▸ Directions for this task: The entries that follow include a run beginning at the line with "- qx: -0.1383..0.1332" and ending at the line with "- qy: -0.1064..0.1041"; restate that run word for word and leave the rest out.

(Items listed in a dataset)
/---
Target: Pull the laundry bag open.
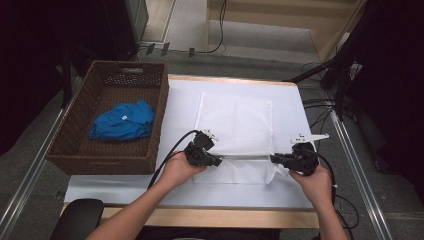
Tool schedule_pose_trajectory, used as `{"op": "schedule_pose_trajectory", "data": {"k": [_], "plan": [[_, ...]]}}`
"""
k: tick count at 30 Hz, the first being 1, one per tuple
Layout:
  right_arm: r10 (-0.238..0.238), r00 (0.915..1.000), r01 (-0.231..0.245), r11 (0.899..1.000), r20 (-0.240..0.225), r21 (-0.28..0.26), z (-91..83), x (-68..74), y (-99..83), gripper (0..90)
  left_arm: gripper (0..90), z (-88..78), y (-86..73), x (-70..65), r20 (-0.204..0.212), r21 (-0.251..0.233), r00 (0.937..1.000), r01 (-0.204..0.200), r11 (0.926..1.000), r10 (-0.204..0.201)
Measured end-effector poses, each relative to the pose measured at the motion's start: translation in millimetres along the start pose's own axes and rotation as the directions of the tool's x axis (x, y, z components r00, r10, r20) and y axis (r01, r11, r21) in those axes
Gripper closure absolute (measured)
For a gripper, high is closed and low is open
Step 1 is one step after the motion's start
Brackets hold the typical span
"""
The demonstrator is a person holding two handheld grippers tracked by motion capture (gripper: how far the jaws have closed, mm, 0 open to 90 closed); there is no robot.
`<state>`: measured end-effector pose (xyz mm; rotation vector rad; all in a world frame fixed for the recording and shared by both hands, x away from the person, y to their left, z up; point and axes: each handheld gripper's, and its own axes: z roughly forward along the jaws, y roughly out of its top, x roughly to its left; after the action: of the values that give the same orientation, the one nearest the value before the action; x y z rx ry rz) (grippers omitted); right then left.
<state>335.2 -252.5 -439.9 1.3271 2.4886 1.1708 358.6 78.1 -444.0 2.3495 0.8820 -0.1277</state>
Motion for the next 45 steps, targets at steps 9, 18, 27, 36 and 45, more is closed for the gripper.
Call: {"op": "schedule_pose_trajectory", "data": {"k": [9,18,27,36,45], "plan": [[0.003,1.0000,-0.003,1.000,0.007,0.002,-0.5,-0.6,-0.6,85.8,87.6,1.3,0.3,-0.8,0.001,0.000,1.0000,0.003,1.0000,-0.003],[0.006,1.0000,-0.006,1.000,0.008,-0.003,-1.1,-1.2,-0.8,85.8,87.6,1.5,0.4,-1.6,0.004,-0.009,1.0000,0.006,0.9999,-0.006],[0.008,0.9999,-0.008,1.000,0.007,-0.003,-0.9,-1.5,-0.9,85.8,87.6,1.5,0.5,-1.4,0.003,-0.005,0.9999,0.015,0.9999,-0.015],[0.011,0.9999,-0.011,1.000,0.009,-0.001,-0.6,-2.2,-1.3,85.8,87.6,-2.5,-2.4,-0.4,-0.007,-0.001,0.9998,0.021,0.9998,-0.021],[0.020,0.9997,-0.019,1.000,0.013,-0.004,-1.5,-2.6,-1.4,85.6,87.6,-15.8,-10.7,2.4,-0.037,-0.007,0.9986,0.039,0.9992,-0.039]]}}
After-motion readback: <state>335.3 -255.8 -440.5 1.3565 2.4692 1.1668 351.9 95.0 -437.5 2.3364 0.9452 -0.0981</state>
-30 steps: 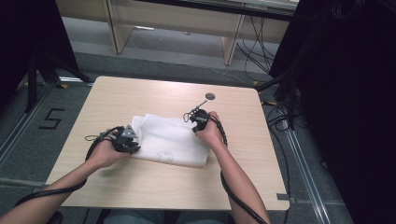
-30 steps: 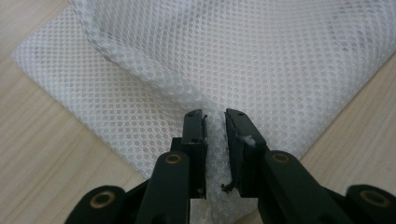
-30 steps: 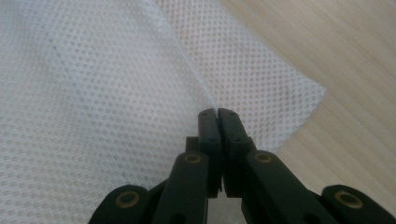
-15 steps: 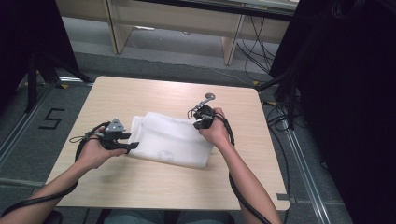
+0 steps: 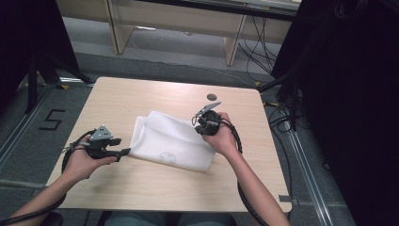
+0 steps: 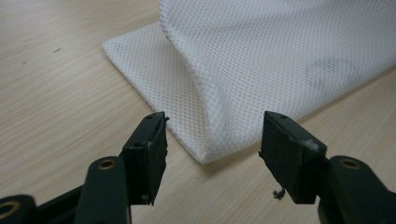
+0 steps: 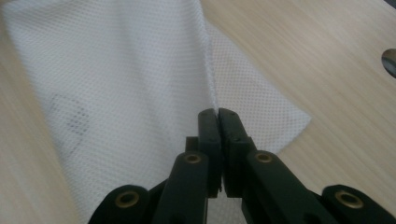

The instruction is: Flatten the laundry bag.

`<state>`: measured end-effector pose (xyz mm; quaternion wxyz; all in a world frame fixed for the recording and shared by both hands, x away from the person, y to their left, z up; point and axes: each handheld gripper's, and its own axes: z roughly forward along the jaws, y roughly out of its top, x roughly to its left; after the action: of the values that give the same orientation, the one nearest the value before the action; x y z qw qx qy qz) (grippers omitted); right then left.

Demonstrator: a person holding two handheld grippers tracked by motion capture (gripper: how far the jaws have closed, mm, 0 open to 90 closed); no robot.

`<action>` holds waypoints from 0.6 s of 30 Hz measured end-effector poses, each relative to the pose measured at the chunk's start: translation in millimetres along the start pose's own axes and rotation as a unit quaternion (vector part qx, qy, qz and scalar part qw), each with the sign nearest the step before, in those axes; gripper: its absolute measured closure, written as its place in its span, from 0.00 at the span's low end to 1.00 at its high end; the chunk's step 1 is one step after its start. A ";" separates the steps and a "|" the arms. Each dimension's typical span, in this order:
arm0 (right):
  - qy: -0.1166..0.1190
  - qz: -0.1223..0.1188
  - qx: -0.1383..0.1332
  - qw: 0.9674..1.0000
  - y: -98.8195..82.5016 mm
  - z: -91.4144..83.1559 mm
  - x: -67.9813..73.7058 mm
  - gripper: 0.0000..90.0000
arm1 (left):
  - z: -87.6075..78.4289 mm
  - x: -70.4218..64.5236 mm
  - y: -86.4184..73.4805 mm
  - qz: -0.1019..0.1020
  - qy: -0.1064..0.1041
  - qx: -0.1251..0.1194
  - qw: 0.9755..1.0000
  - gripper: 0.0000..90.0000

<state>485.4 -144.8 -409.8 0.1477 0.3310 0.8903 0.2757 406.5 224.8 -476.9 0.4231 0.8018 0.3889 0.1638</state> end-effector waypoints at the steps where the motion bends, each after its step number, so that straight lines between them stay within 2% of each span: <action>1: 0.000 0.000 0.000 1.000 0.0 0.0 0.0 0.99 | 0.0 0.0 0.0 0.000 0.000 0.000 1.000 0.44; 3: 0.015 0.011 -0.003 1.000 -3.3 -5.6 7.5 0.99 | 0.6 2.3 -0.3 -0.004 0.006 0.001 1.000 0.44; 5: 0.011 -0.005 -0.017 1.000 -4.7 -8.1 10.0 0.99 | 0.7 2.5 -0.3 -0.008 0.010 0.000 1.000 0.44; 6: 0.021 -0.005 -0.016 1.000 -5.7 -10.0 13.5 0.99 | 0.7 3.3 -0.6 -0.010 0.014 -0.001 1.000 0.44; 8: 0.014 -0.009 -0.028 0.999 -6.7 -12.2 18.5 0.99 | 0.0 5.4 -0.8 -0.006 0.017 0.005 1.000 0.44; 9: 0.018 -0.010 -0.028 0.999 -7.1 -14.3 20.8 0.99 | 1.4 4.5 -1.2 -0.014 0.020 -0.004 1.000 0.44; 10: 0.018 -0.015 -0.028 0.999 -7.3 -15.8 22.1 0.99 | 0.1 7.0 -1.1 -0.007 0.019 0.009 1.000 0.44; 13: 0.016 -0.024 -0.039 0.999 -8.9 -18.7 26.9 0.99 | 0.4 8.1 -1.8 -0.010 0.024 0.007 1.000 0.45; 14: 0.017 -0.030 -0.044 0.998 -10.4 -22.5 30.7 1.00 | 0.3 9.4 -1.9 -0.014 0.029 0.005 0.999 0.45; 15: 0.023 -0.036 -0.039 0.998 -10.6 -24.7 30.9 1.00 | 0.1 10.5 -1.8 -0.015 0.030 0.005 0.999 0.45; 16: 0.021 -0.038 -0.051 0.998 -11.8 -25.2 33.8 1.00 | -0.3 11.6 -1.6 -0.017 0.030 0.005 0.999 0.45; 17: 0.024 -0.046 -0.052 0.997 -12.3 -27.1 35.0 1.00 | 0.2 12.0 -1.8 -0.023 0.034 -0.003 0.999 0.45; 18: 0.030 -0.044 -0.055 0.997 -13.3 -28.6 37.7 1.00 | -1.5 13.7 -1.6 -0.021 0.036 0.005 0.999 0.45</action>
<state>438.1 -139.1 -397.7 0.1514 0.2742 0.8916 0.3271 413.7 236.6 -478.3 0.4079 0.7892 0.4214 0.1820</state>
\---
▸ Solution below:
  - qx: -0.1383..0.1332
  - qw: 0.9674..1.0000
  - y: -98.8195..82.5016 mm
  - z: -91.4144..83.1559 mm
  - x: -67.9813..73.7058 mm
  - gripper: 0.0000..90.0000
arm1 (left):
  - z: -87.6075..78.4289 mm
  - x: -70.4218..64.5236 mm
  - y: -86.4184..73.4805 mm
  - qz: -0.1019..0.1020
  - qy: -0.1064..0.1041

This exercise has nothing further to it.